# Who was this man? An hommage to Glazunov, Part III



## Huilunsoittaja

The incidents of 1905 will go down in Russian history forever, involving strife between the Czars and the growing dissenting establishment that would later lead to Revolution. The Conservatory locked-down after the Czar dismissed Rimsky-Korsakov from his composition chair and all the rest responded with resignations of their own, including Glazunov. The lock-down resulted in a whole recreation of the administration in which the students voted for placements. Despite his own secret wishes, Glazunov was voted as the new Director for the Conservatory in 1905. Glazunov's compositions dating around this time resemble perhaps his secret emotions, his uneasiness of the future, and what his own fate would be. Although Glazunov had loved to compose, it seemed that he had no opportunity anymore, and his output decreased to only one composition a year, sometimes less, the rest of his tenure.

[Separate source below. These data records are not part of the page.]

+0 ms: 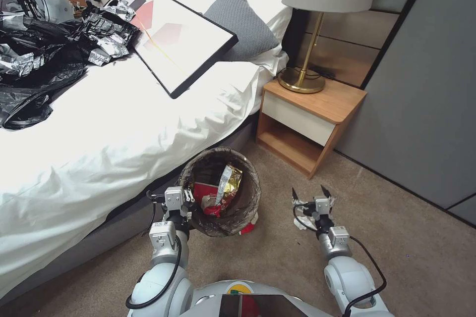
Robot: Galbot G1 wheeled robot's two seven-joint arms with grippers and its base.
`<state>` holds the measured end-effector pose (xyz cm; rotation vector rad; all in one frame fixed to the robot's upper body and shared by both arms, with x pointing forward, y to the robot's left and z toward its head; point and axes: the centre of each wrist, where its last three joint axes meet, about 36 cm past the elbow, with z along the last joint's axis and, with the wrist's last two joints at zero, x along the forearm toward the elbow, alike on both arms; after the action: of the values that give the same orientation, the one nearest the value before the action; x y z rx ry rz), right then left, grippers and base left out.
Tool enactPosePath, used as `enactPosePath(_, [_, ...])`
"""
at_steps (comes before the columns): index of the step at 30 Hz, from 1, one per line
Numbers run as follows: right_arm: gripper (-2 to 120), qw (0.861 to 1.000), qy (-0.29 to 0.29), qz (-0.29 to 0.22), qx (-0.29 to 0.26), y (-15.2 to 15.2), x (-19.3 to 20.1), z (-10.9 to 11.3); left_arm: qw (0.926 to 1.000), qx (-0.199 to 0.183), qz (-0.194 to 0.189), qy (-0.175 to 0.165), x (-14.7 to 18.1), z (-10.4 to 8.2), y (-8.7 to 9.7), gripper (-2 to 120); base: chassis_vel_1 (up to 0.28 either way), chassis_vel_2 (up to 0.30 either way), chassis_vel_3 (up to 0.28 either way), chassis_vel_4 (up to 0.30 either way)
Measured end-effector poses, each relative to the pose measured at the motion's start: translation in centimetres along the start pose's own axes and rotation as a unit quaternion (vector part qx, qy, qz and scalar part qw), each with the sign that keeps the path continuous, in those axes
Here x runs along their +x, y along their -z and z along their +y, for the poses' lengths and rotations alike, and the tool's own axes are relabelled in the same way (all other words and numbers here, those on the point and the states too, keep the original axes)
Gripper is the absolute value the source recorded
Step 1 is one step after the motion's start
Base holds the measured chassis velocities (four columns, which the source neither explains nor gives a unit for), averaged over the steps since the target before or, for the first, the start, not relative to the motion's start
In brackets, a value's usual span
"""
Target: Pick up the trash bin, then pick up the garbage from the floor and place it into the trash bin.
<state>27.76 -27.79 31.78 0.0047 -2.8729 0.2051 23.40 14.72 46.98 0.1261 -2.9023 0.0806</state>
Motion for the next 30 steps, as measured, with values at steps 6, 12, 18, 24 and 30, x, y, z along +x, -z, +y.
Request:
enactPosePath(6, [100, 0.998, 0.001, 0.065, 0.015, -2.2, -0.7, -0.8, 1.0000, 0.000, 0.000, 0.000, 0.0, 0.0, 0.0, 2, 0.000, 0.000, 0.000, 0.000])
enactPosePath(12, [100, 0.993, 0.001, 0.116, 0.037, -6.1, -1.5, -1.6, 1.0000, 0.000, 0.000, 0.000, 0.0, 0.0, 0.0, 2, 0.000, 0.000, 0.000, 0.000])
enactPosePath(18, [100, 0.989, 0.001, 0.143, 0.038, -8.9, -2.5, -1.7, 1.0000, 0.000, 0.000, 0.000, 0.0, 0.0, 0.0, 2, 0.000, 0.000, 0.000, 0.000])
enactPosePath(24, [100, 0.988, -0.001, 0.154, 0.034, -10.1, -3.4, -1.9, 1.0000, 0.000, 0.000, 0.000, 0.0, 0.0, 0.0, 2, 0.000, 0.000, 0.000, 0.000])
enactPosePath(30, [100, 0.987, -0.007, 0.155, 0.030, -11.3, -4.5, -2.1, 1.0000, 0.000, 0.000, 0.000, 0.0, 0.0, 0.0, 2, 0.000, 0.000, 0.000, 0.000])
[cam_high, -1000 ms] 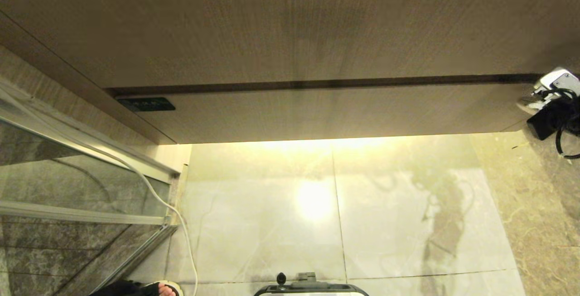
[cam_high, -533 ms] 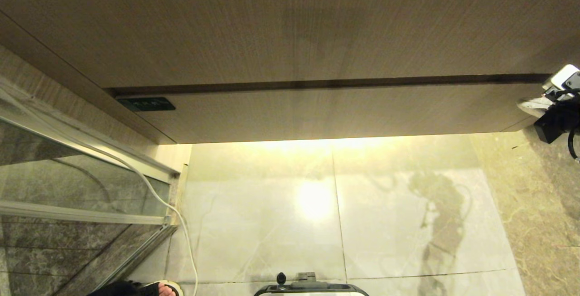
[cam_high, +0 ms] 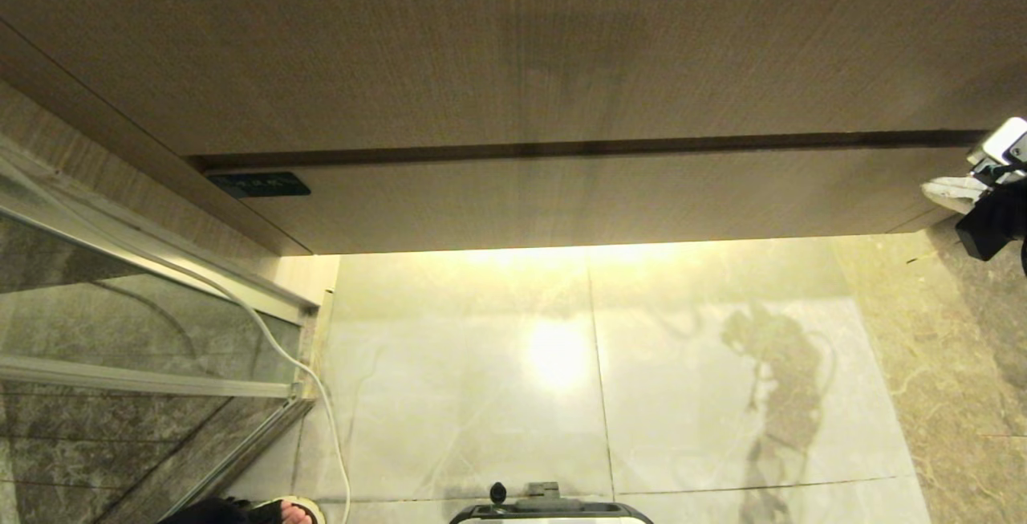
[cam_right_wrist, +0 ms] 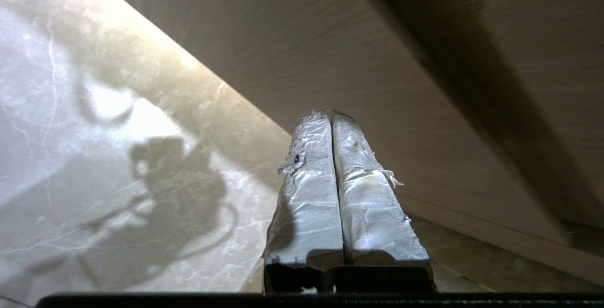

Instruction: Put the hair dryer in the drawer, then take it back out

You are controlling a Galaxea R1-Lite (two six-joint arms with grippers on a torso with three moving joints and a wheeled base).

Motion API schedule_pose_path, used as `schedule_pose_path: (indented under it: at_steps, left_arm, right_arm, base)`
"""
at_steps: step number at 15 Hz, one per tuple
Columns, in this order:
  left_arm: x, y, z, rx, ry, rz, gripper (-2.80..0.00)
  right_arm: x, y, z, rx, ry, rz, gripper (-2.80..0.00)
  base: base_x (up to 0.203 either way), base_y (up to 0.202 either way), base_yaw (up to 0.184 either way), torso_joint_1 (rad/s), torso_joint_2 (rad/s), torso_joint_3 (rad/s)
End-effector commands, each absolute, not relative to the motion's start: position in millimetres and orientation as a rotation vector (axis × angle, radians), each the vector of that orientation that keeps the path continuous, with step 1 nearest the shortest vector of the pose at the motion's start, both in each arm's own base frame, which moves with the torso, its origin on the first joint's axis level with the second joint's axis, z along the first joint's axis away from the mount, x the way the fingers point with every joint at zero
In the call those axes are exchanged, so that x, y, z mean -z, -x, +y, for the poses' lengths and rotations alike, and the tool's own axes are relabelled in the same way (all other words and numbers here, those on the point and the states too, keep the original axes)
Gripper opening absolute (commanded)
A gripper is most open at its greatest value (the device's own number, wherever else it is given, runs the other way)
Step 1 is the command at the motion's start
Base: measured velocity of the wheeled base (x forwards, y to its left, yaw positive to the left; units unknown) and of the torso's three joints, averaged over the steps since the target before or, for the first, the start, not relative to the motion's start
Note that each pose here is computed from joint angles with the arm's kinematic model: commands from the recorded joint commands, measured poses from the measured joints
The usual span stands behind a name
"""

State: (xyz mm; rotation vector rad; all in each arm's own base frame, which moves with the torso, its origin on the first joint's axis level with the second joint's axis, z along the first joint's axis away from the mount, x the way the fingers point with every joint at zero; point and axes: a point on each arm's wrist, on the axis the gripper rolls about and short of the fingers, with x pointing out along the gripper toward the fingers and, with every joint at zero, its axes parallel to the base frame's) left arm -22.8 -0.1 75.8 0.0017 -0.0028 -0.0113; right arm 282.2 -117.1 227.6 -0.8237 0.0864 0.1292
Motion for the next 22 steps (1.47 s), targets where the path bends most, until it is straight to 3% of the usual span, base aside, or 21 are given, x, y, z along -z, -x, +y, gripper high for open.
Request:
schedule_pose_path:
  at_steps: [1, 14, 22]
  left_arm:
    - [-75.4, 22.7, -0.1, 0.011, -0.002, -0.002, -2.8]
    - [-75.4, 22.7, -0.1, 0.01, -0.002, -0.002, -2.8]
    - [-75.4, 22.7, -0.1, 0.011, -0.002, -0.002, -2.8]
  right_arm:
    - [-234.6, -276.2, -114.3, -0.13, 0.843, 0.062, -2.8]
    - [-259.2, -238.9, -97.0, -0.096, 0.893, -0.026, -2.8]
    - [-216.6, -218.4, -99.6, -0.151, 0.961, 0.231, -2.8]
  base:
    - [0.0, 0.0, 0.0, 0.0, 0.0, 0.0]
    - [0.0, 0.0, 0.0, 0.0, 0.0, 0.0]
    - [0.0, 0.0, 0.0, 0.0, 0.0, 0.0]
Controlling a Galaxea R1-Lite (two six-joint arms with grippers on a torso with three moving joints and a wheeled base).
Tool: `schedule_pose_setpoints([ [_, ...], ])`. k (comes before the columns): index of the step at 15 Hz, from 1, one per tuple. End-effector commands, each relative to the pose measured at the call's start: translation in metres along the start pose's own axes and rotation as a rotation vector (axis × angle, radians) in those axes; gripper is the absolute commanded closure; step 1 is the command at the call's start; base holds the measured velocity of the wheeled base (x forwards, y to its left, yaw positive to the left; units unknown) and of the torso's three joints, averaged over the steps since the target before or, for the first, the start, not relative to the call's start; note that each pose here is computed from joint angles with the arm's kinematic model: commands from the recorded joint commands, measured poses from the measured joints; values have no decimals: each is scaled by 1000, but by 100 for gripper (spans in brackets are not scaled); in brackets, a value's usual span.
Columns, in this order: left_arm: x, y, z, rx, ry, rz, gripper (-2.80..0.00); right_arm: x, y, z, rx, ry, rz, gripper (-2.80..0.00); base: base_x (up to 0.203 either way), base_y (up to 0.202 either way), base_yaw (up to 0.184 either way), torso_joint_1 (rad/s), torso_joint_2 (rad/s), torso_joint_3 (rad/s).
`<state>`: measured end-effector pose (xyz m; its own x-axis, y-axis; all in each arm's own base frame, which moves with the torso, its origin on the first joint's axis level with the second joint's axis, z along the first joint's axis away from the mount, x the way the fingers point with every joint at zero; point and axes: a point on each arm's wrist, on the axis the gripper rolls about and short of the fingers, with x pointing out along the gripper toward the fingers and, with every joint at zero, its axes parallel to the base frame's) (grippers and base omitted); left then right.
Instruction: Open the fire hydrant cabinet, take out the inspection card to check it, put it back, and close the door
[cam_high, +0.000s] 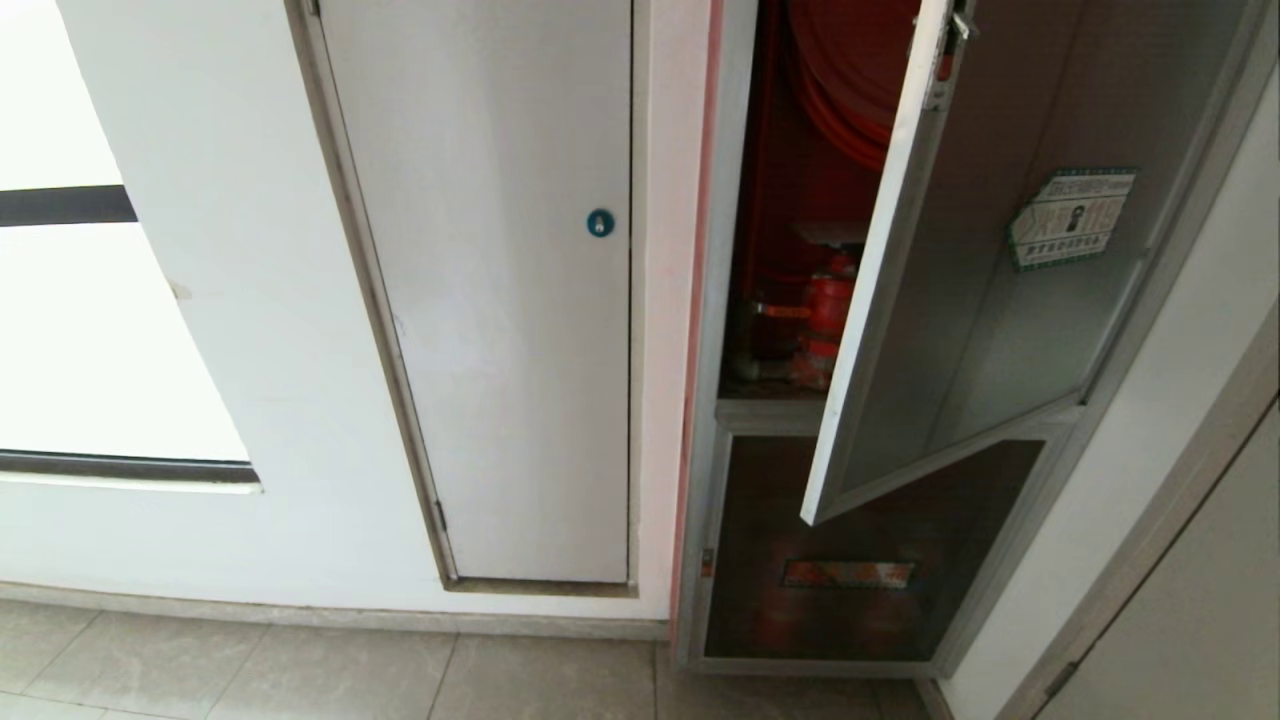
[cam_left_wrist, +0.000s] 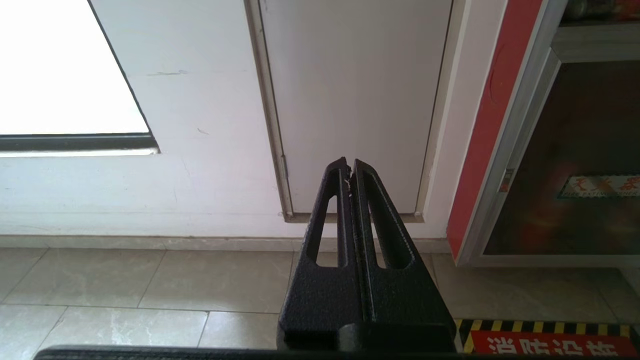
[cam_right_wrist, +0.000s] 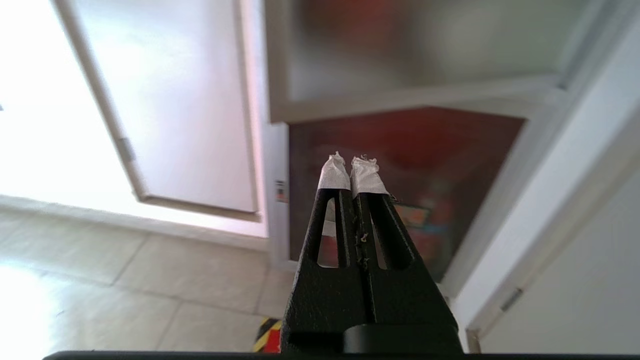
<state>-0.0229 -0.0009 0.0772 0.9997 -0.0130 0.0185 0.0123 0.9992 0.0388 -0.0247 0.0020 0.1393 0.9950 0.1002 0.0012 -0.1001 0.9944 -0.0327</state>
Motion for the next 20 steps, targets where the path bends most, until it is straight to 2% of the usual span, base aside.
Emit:
schedule_pose_setpoints([
  [1,1,0,-2,0,6,0,0,23,-2,32,10,90,57,0,0,0,0,0,0,0],
  [4,1,0,-2,0,9,0,0,51,-3,54,25,151,159,0,0,0,0,0,0,0],
  [8,1,0,-2,0,6,0,0,90,-4,66,47,190,310,0,0,0,0,0,0,0],
  [11,1,0,-2,0,7,0,0,120,-5,69,75,267,366,0,0,0,0,0,0,0],
  [13,1,0,-2,0,6,0,0,140,-3,71,78,284,400,0,0,0,0,0,0,0],
  [16,1,0,-2,0,7,0,0,172,5,64,78,327,463,0,0,0,0,0,0,0],
  [20,1,0,-2,0,8,0,0,212,31,60,62,351,589,0,0,0,0,0,0,0],
])
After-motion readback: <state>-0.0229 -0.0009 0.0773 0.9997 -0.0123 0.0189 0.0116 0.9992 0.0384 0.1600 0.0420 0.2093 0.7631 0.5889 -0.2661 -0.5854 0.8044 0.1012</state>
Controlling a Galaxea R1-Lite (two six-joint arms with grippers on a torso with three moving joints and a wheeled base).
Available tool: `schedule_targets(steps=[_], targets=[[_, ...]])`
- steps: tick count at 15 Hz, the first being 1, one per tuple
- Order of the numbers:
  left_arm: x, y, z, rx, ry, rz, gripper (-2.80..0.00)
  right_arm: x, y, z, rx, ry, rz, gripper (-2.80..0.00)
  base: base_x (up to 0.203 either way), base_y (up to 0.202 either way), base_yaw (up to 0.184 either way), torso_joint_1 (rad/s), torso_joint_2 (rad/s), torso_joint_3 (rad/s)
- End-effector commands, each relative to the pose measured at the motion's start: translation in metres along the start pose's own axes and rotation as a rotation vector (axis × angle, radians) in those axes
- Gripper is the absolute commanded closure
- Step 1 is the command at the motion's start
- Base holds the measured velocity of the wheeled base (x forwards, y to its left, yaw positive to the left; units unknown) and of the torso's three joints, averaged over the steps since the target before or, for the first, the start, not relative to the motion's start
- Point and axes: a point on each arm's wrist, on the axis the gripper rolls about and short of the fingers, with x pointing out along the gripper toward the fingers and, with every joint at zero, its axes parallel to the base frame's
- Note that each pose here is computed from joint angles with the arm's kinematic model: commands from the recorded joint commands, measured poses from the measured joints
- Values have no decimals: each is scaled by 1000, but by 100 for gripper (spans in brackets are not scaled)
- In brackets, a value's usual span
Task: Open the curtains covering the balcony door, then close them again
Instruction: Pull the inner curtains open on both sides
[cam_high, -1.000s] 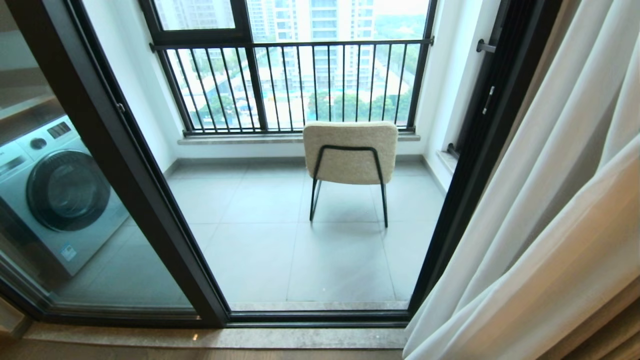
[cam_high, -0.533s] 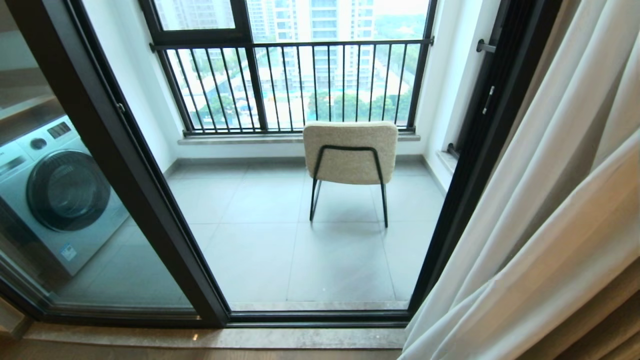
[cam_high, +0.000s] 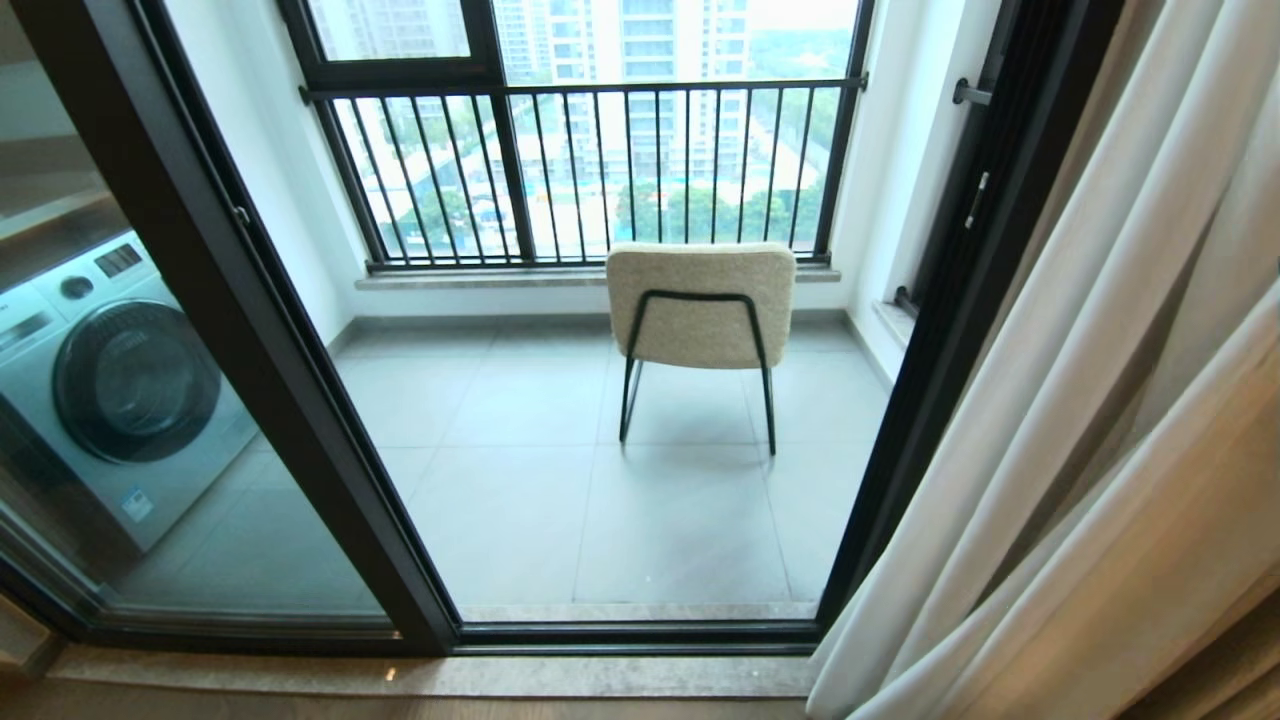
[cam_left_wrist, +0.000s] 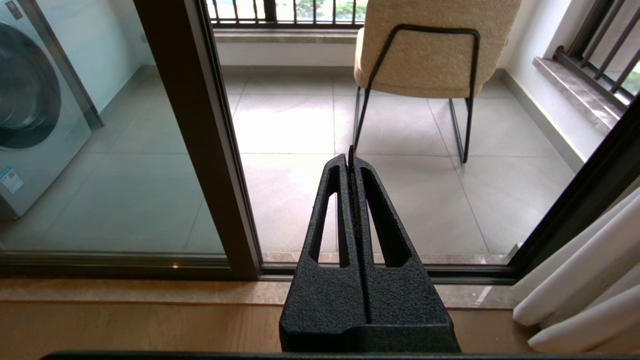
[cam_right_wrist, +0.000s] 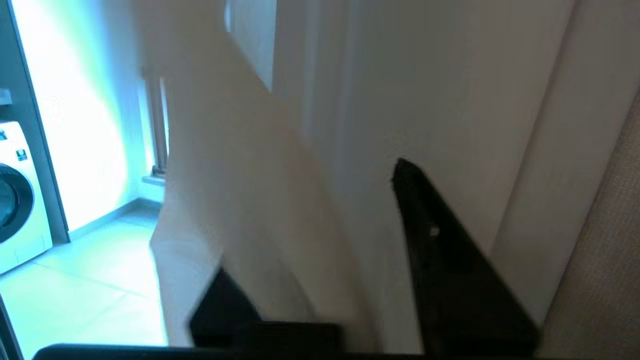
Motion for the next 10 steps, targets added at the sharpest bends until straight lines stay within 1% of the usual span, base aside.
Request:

One of Glazunov's first moves was one of his most memorable: he declined his salary and turned the annual sum into a scholarship, to the confounded reactions of those around him. There were some extreme anti-semitic sentiments in the royal establishment, which actually led to the banning Jews from the city. However, Glazunov granted permission for Jewish musicians to live in St. Petersburg, or secretly let Jewish musicians stay at his home while they would do performances, before getting turned out. He also ignored the quota of Jewish members in his conservatory, for the simple reason that it would be irreparably harmful to the cause of music! "We don't keep count here" was his famous statement about Jewish quota at the Conservatory. Many notable Jewish violinists and pianists came out of that Conservatory, and Glazunov knew better than to keep such talented people from enrolling. In general, the years that followed ran relatively smoothly. That is, until World War I.
In an effort to protect his students from certain death at the battlefront, like a father Glazunov wrote countless pleas to the government to keep his students where they needed to be, in the Conservatory. Many were saved, but those who were drafted, he made secret arrangements for the players to learn different instruments and join the military bands. Every lost student weighed on him. However, things turned a lot worse with the Russian Revolution in 1917.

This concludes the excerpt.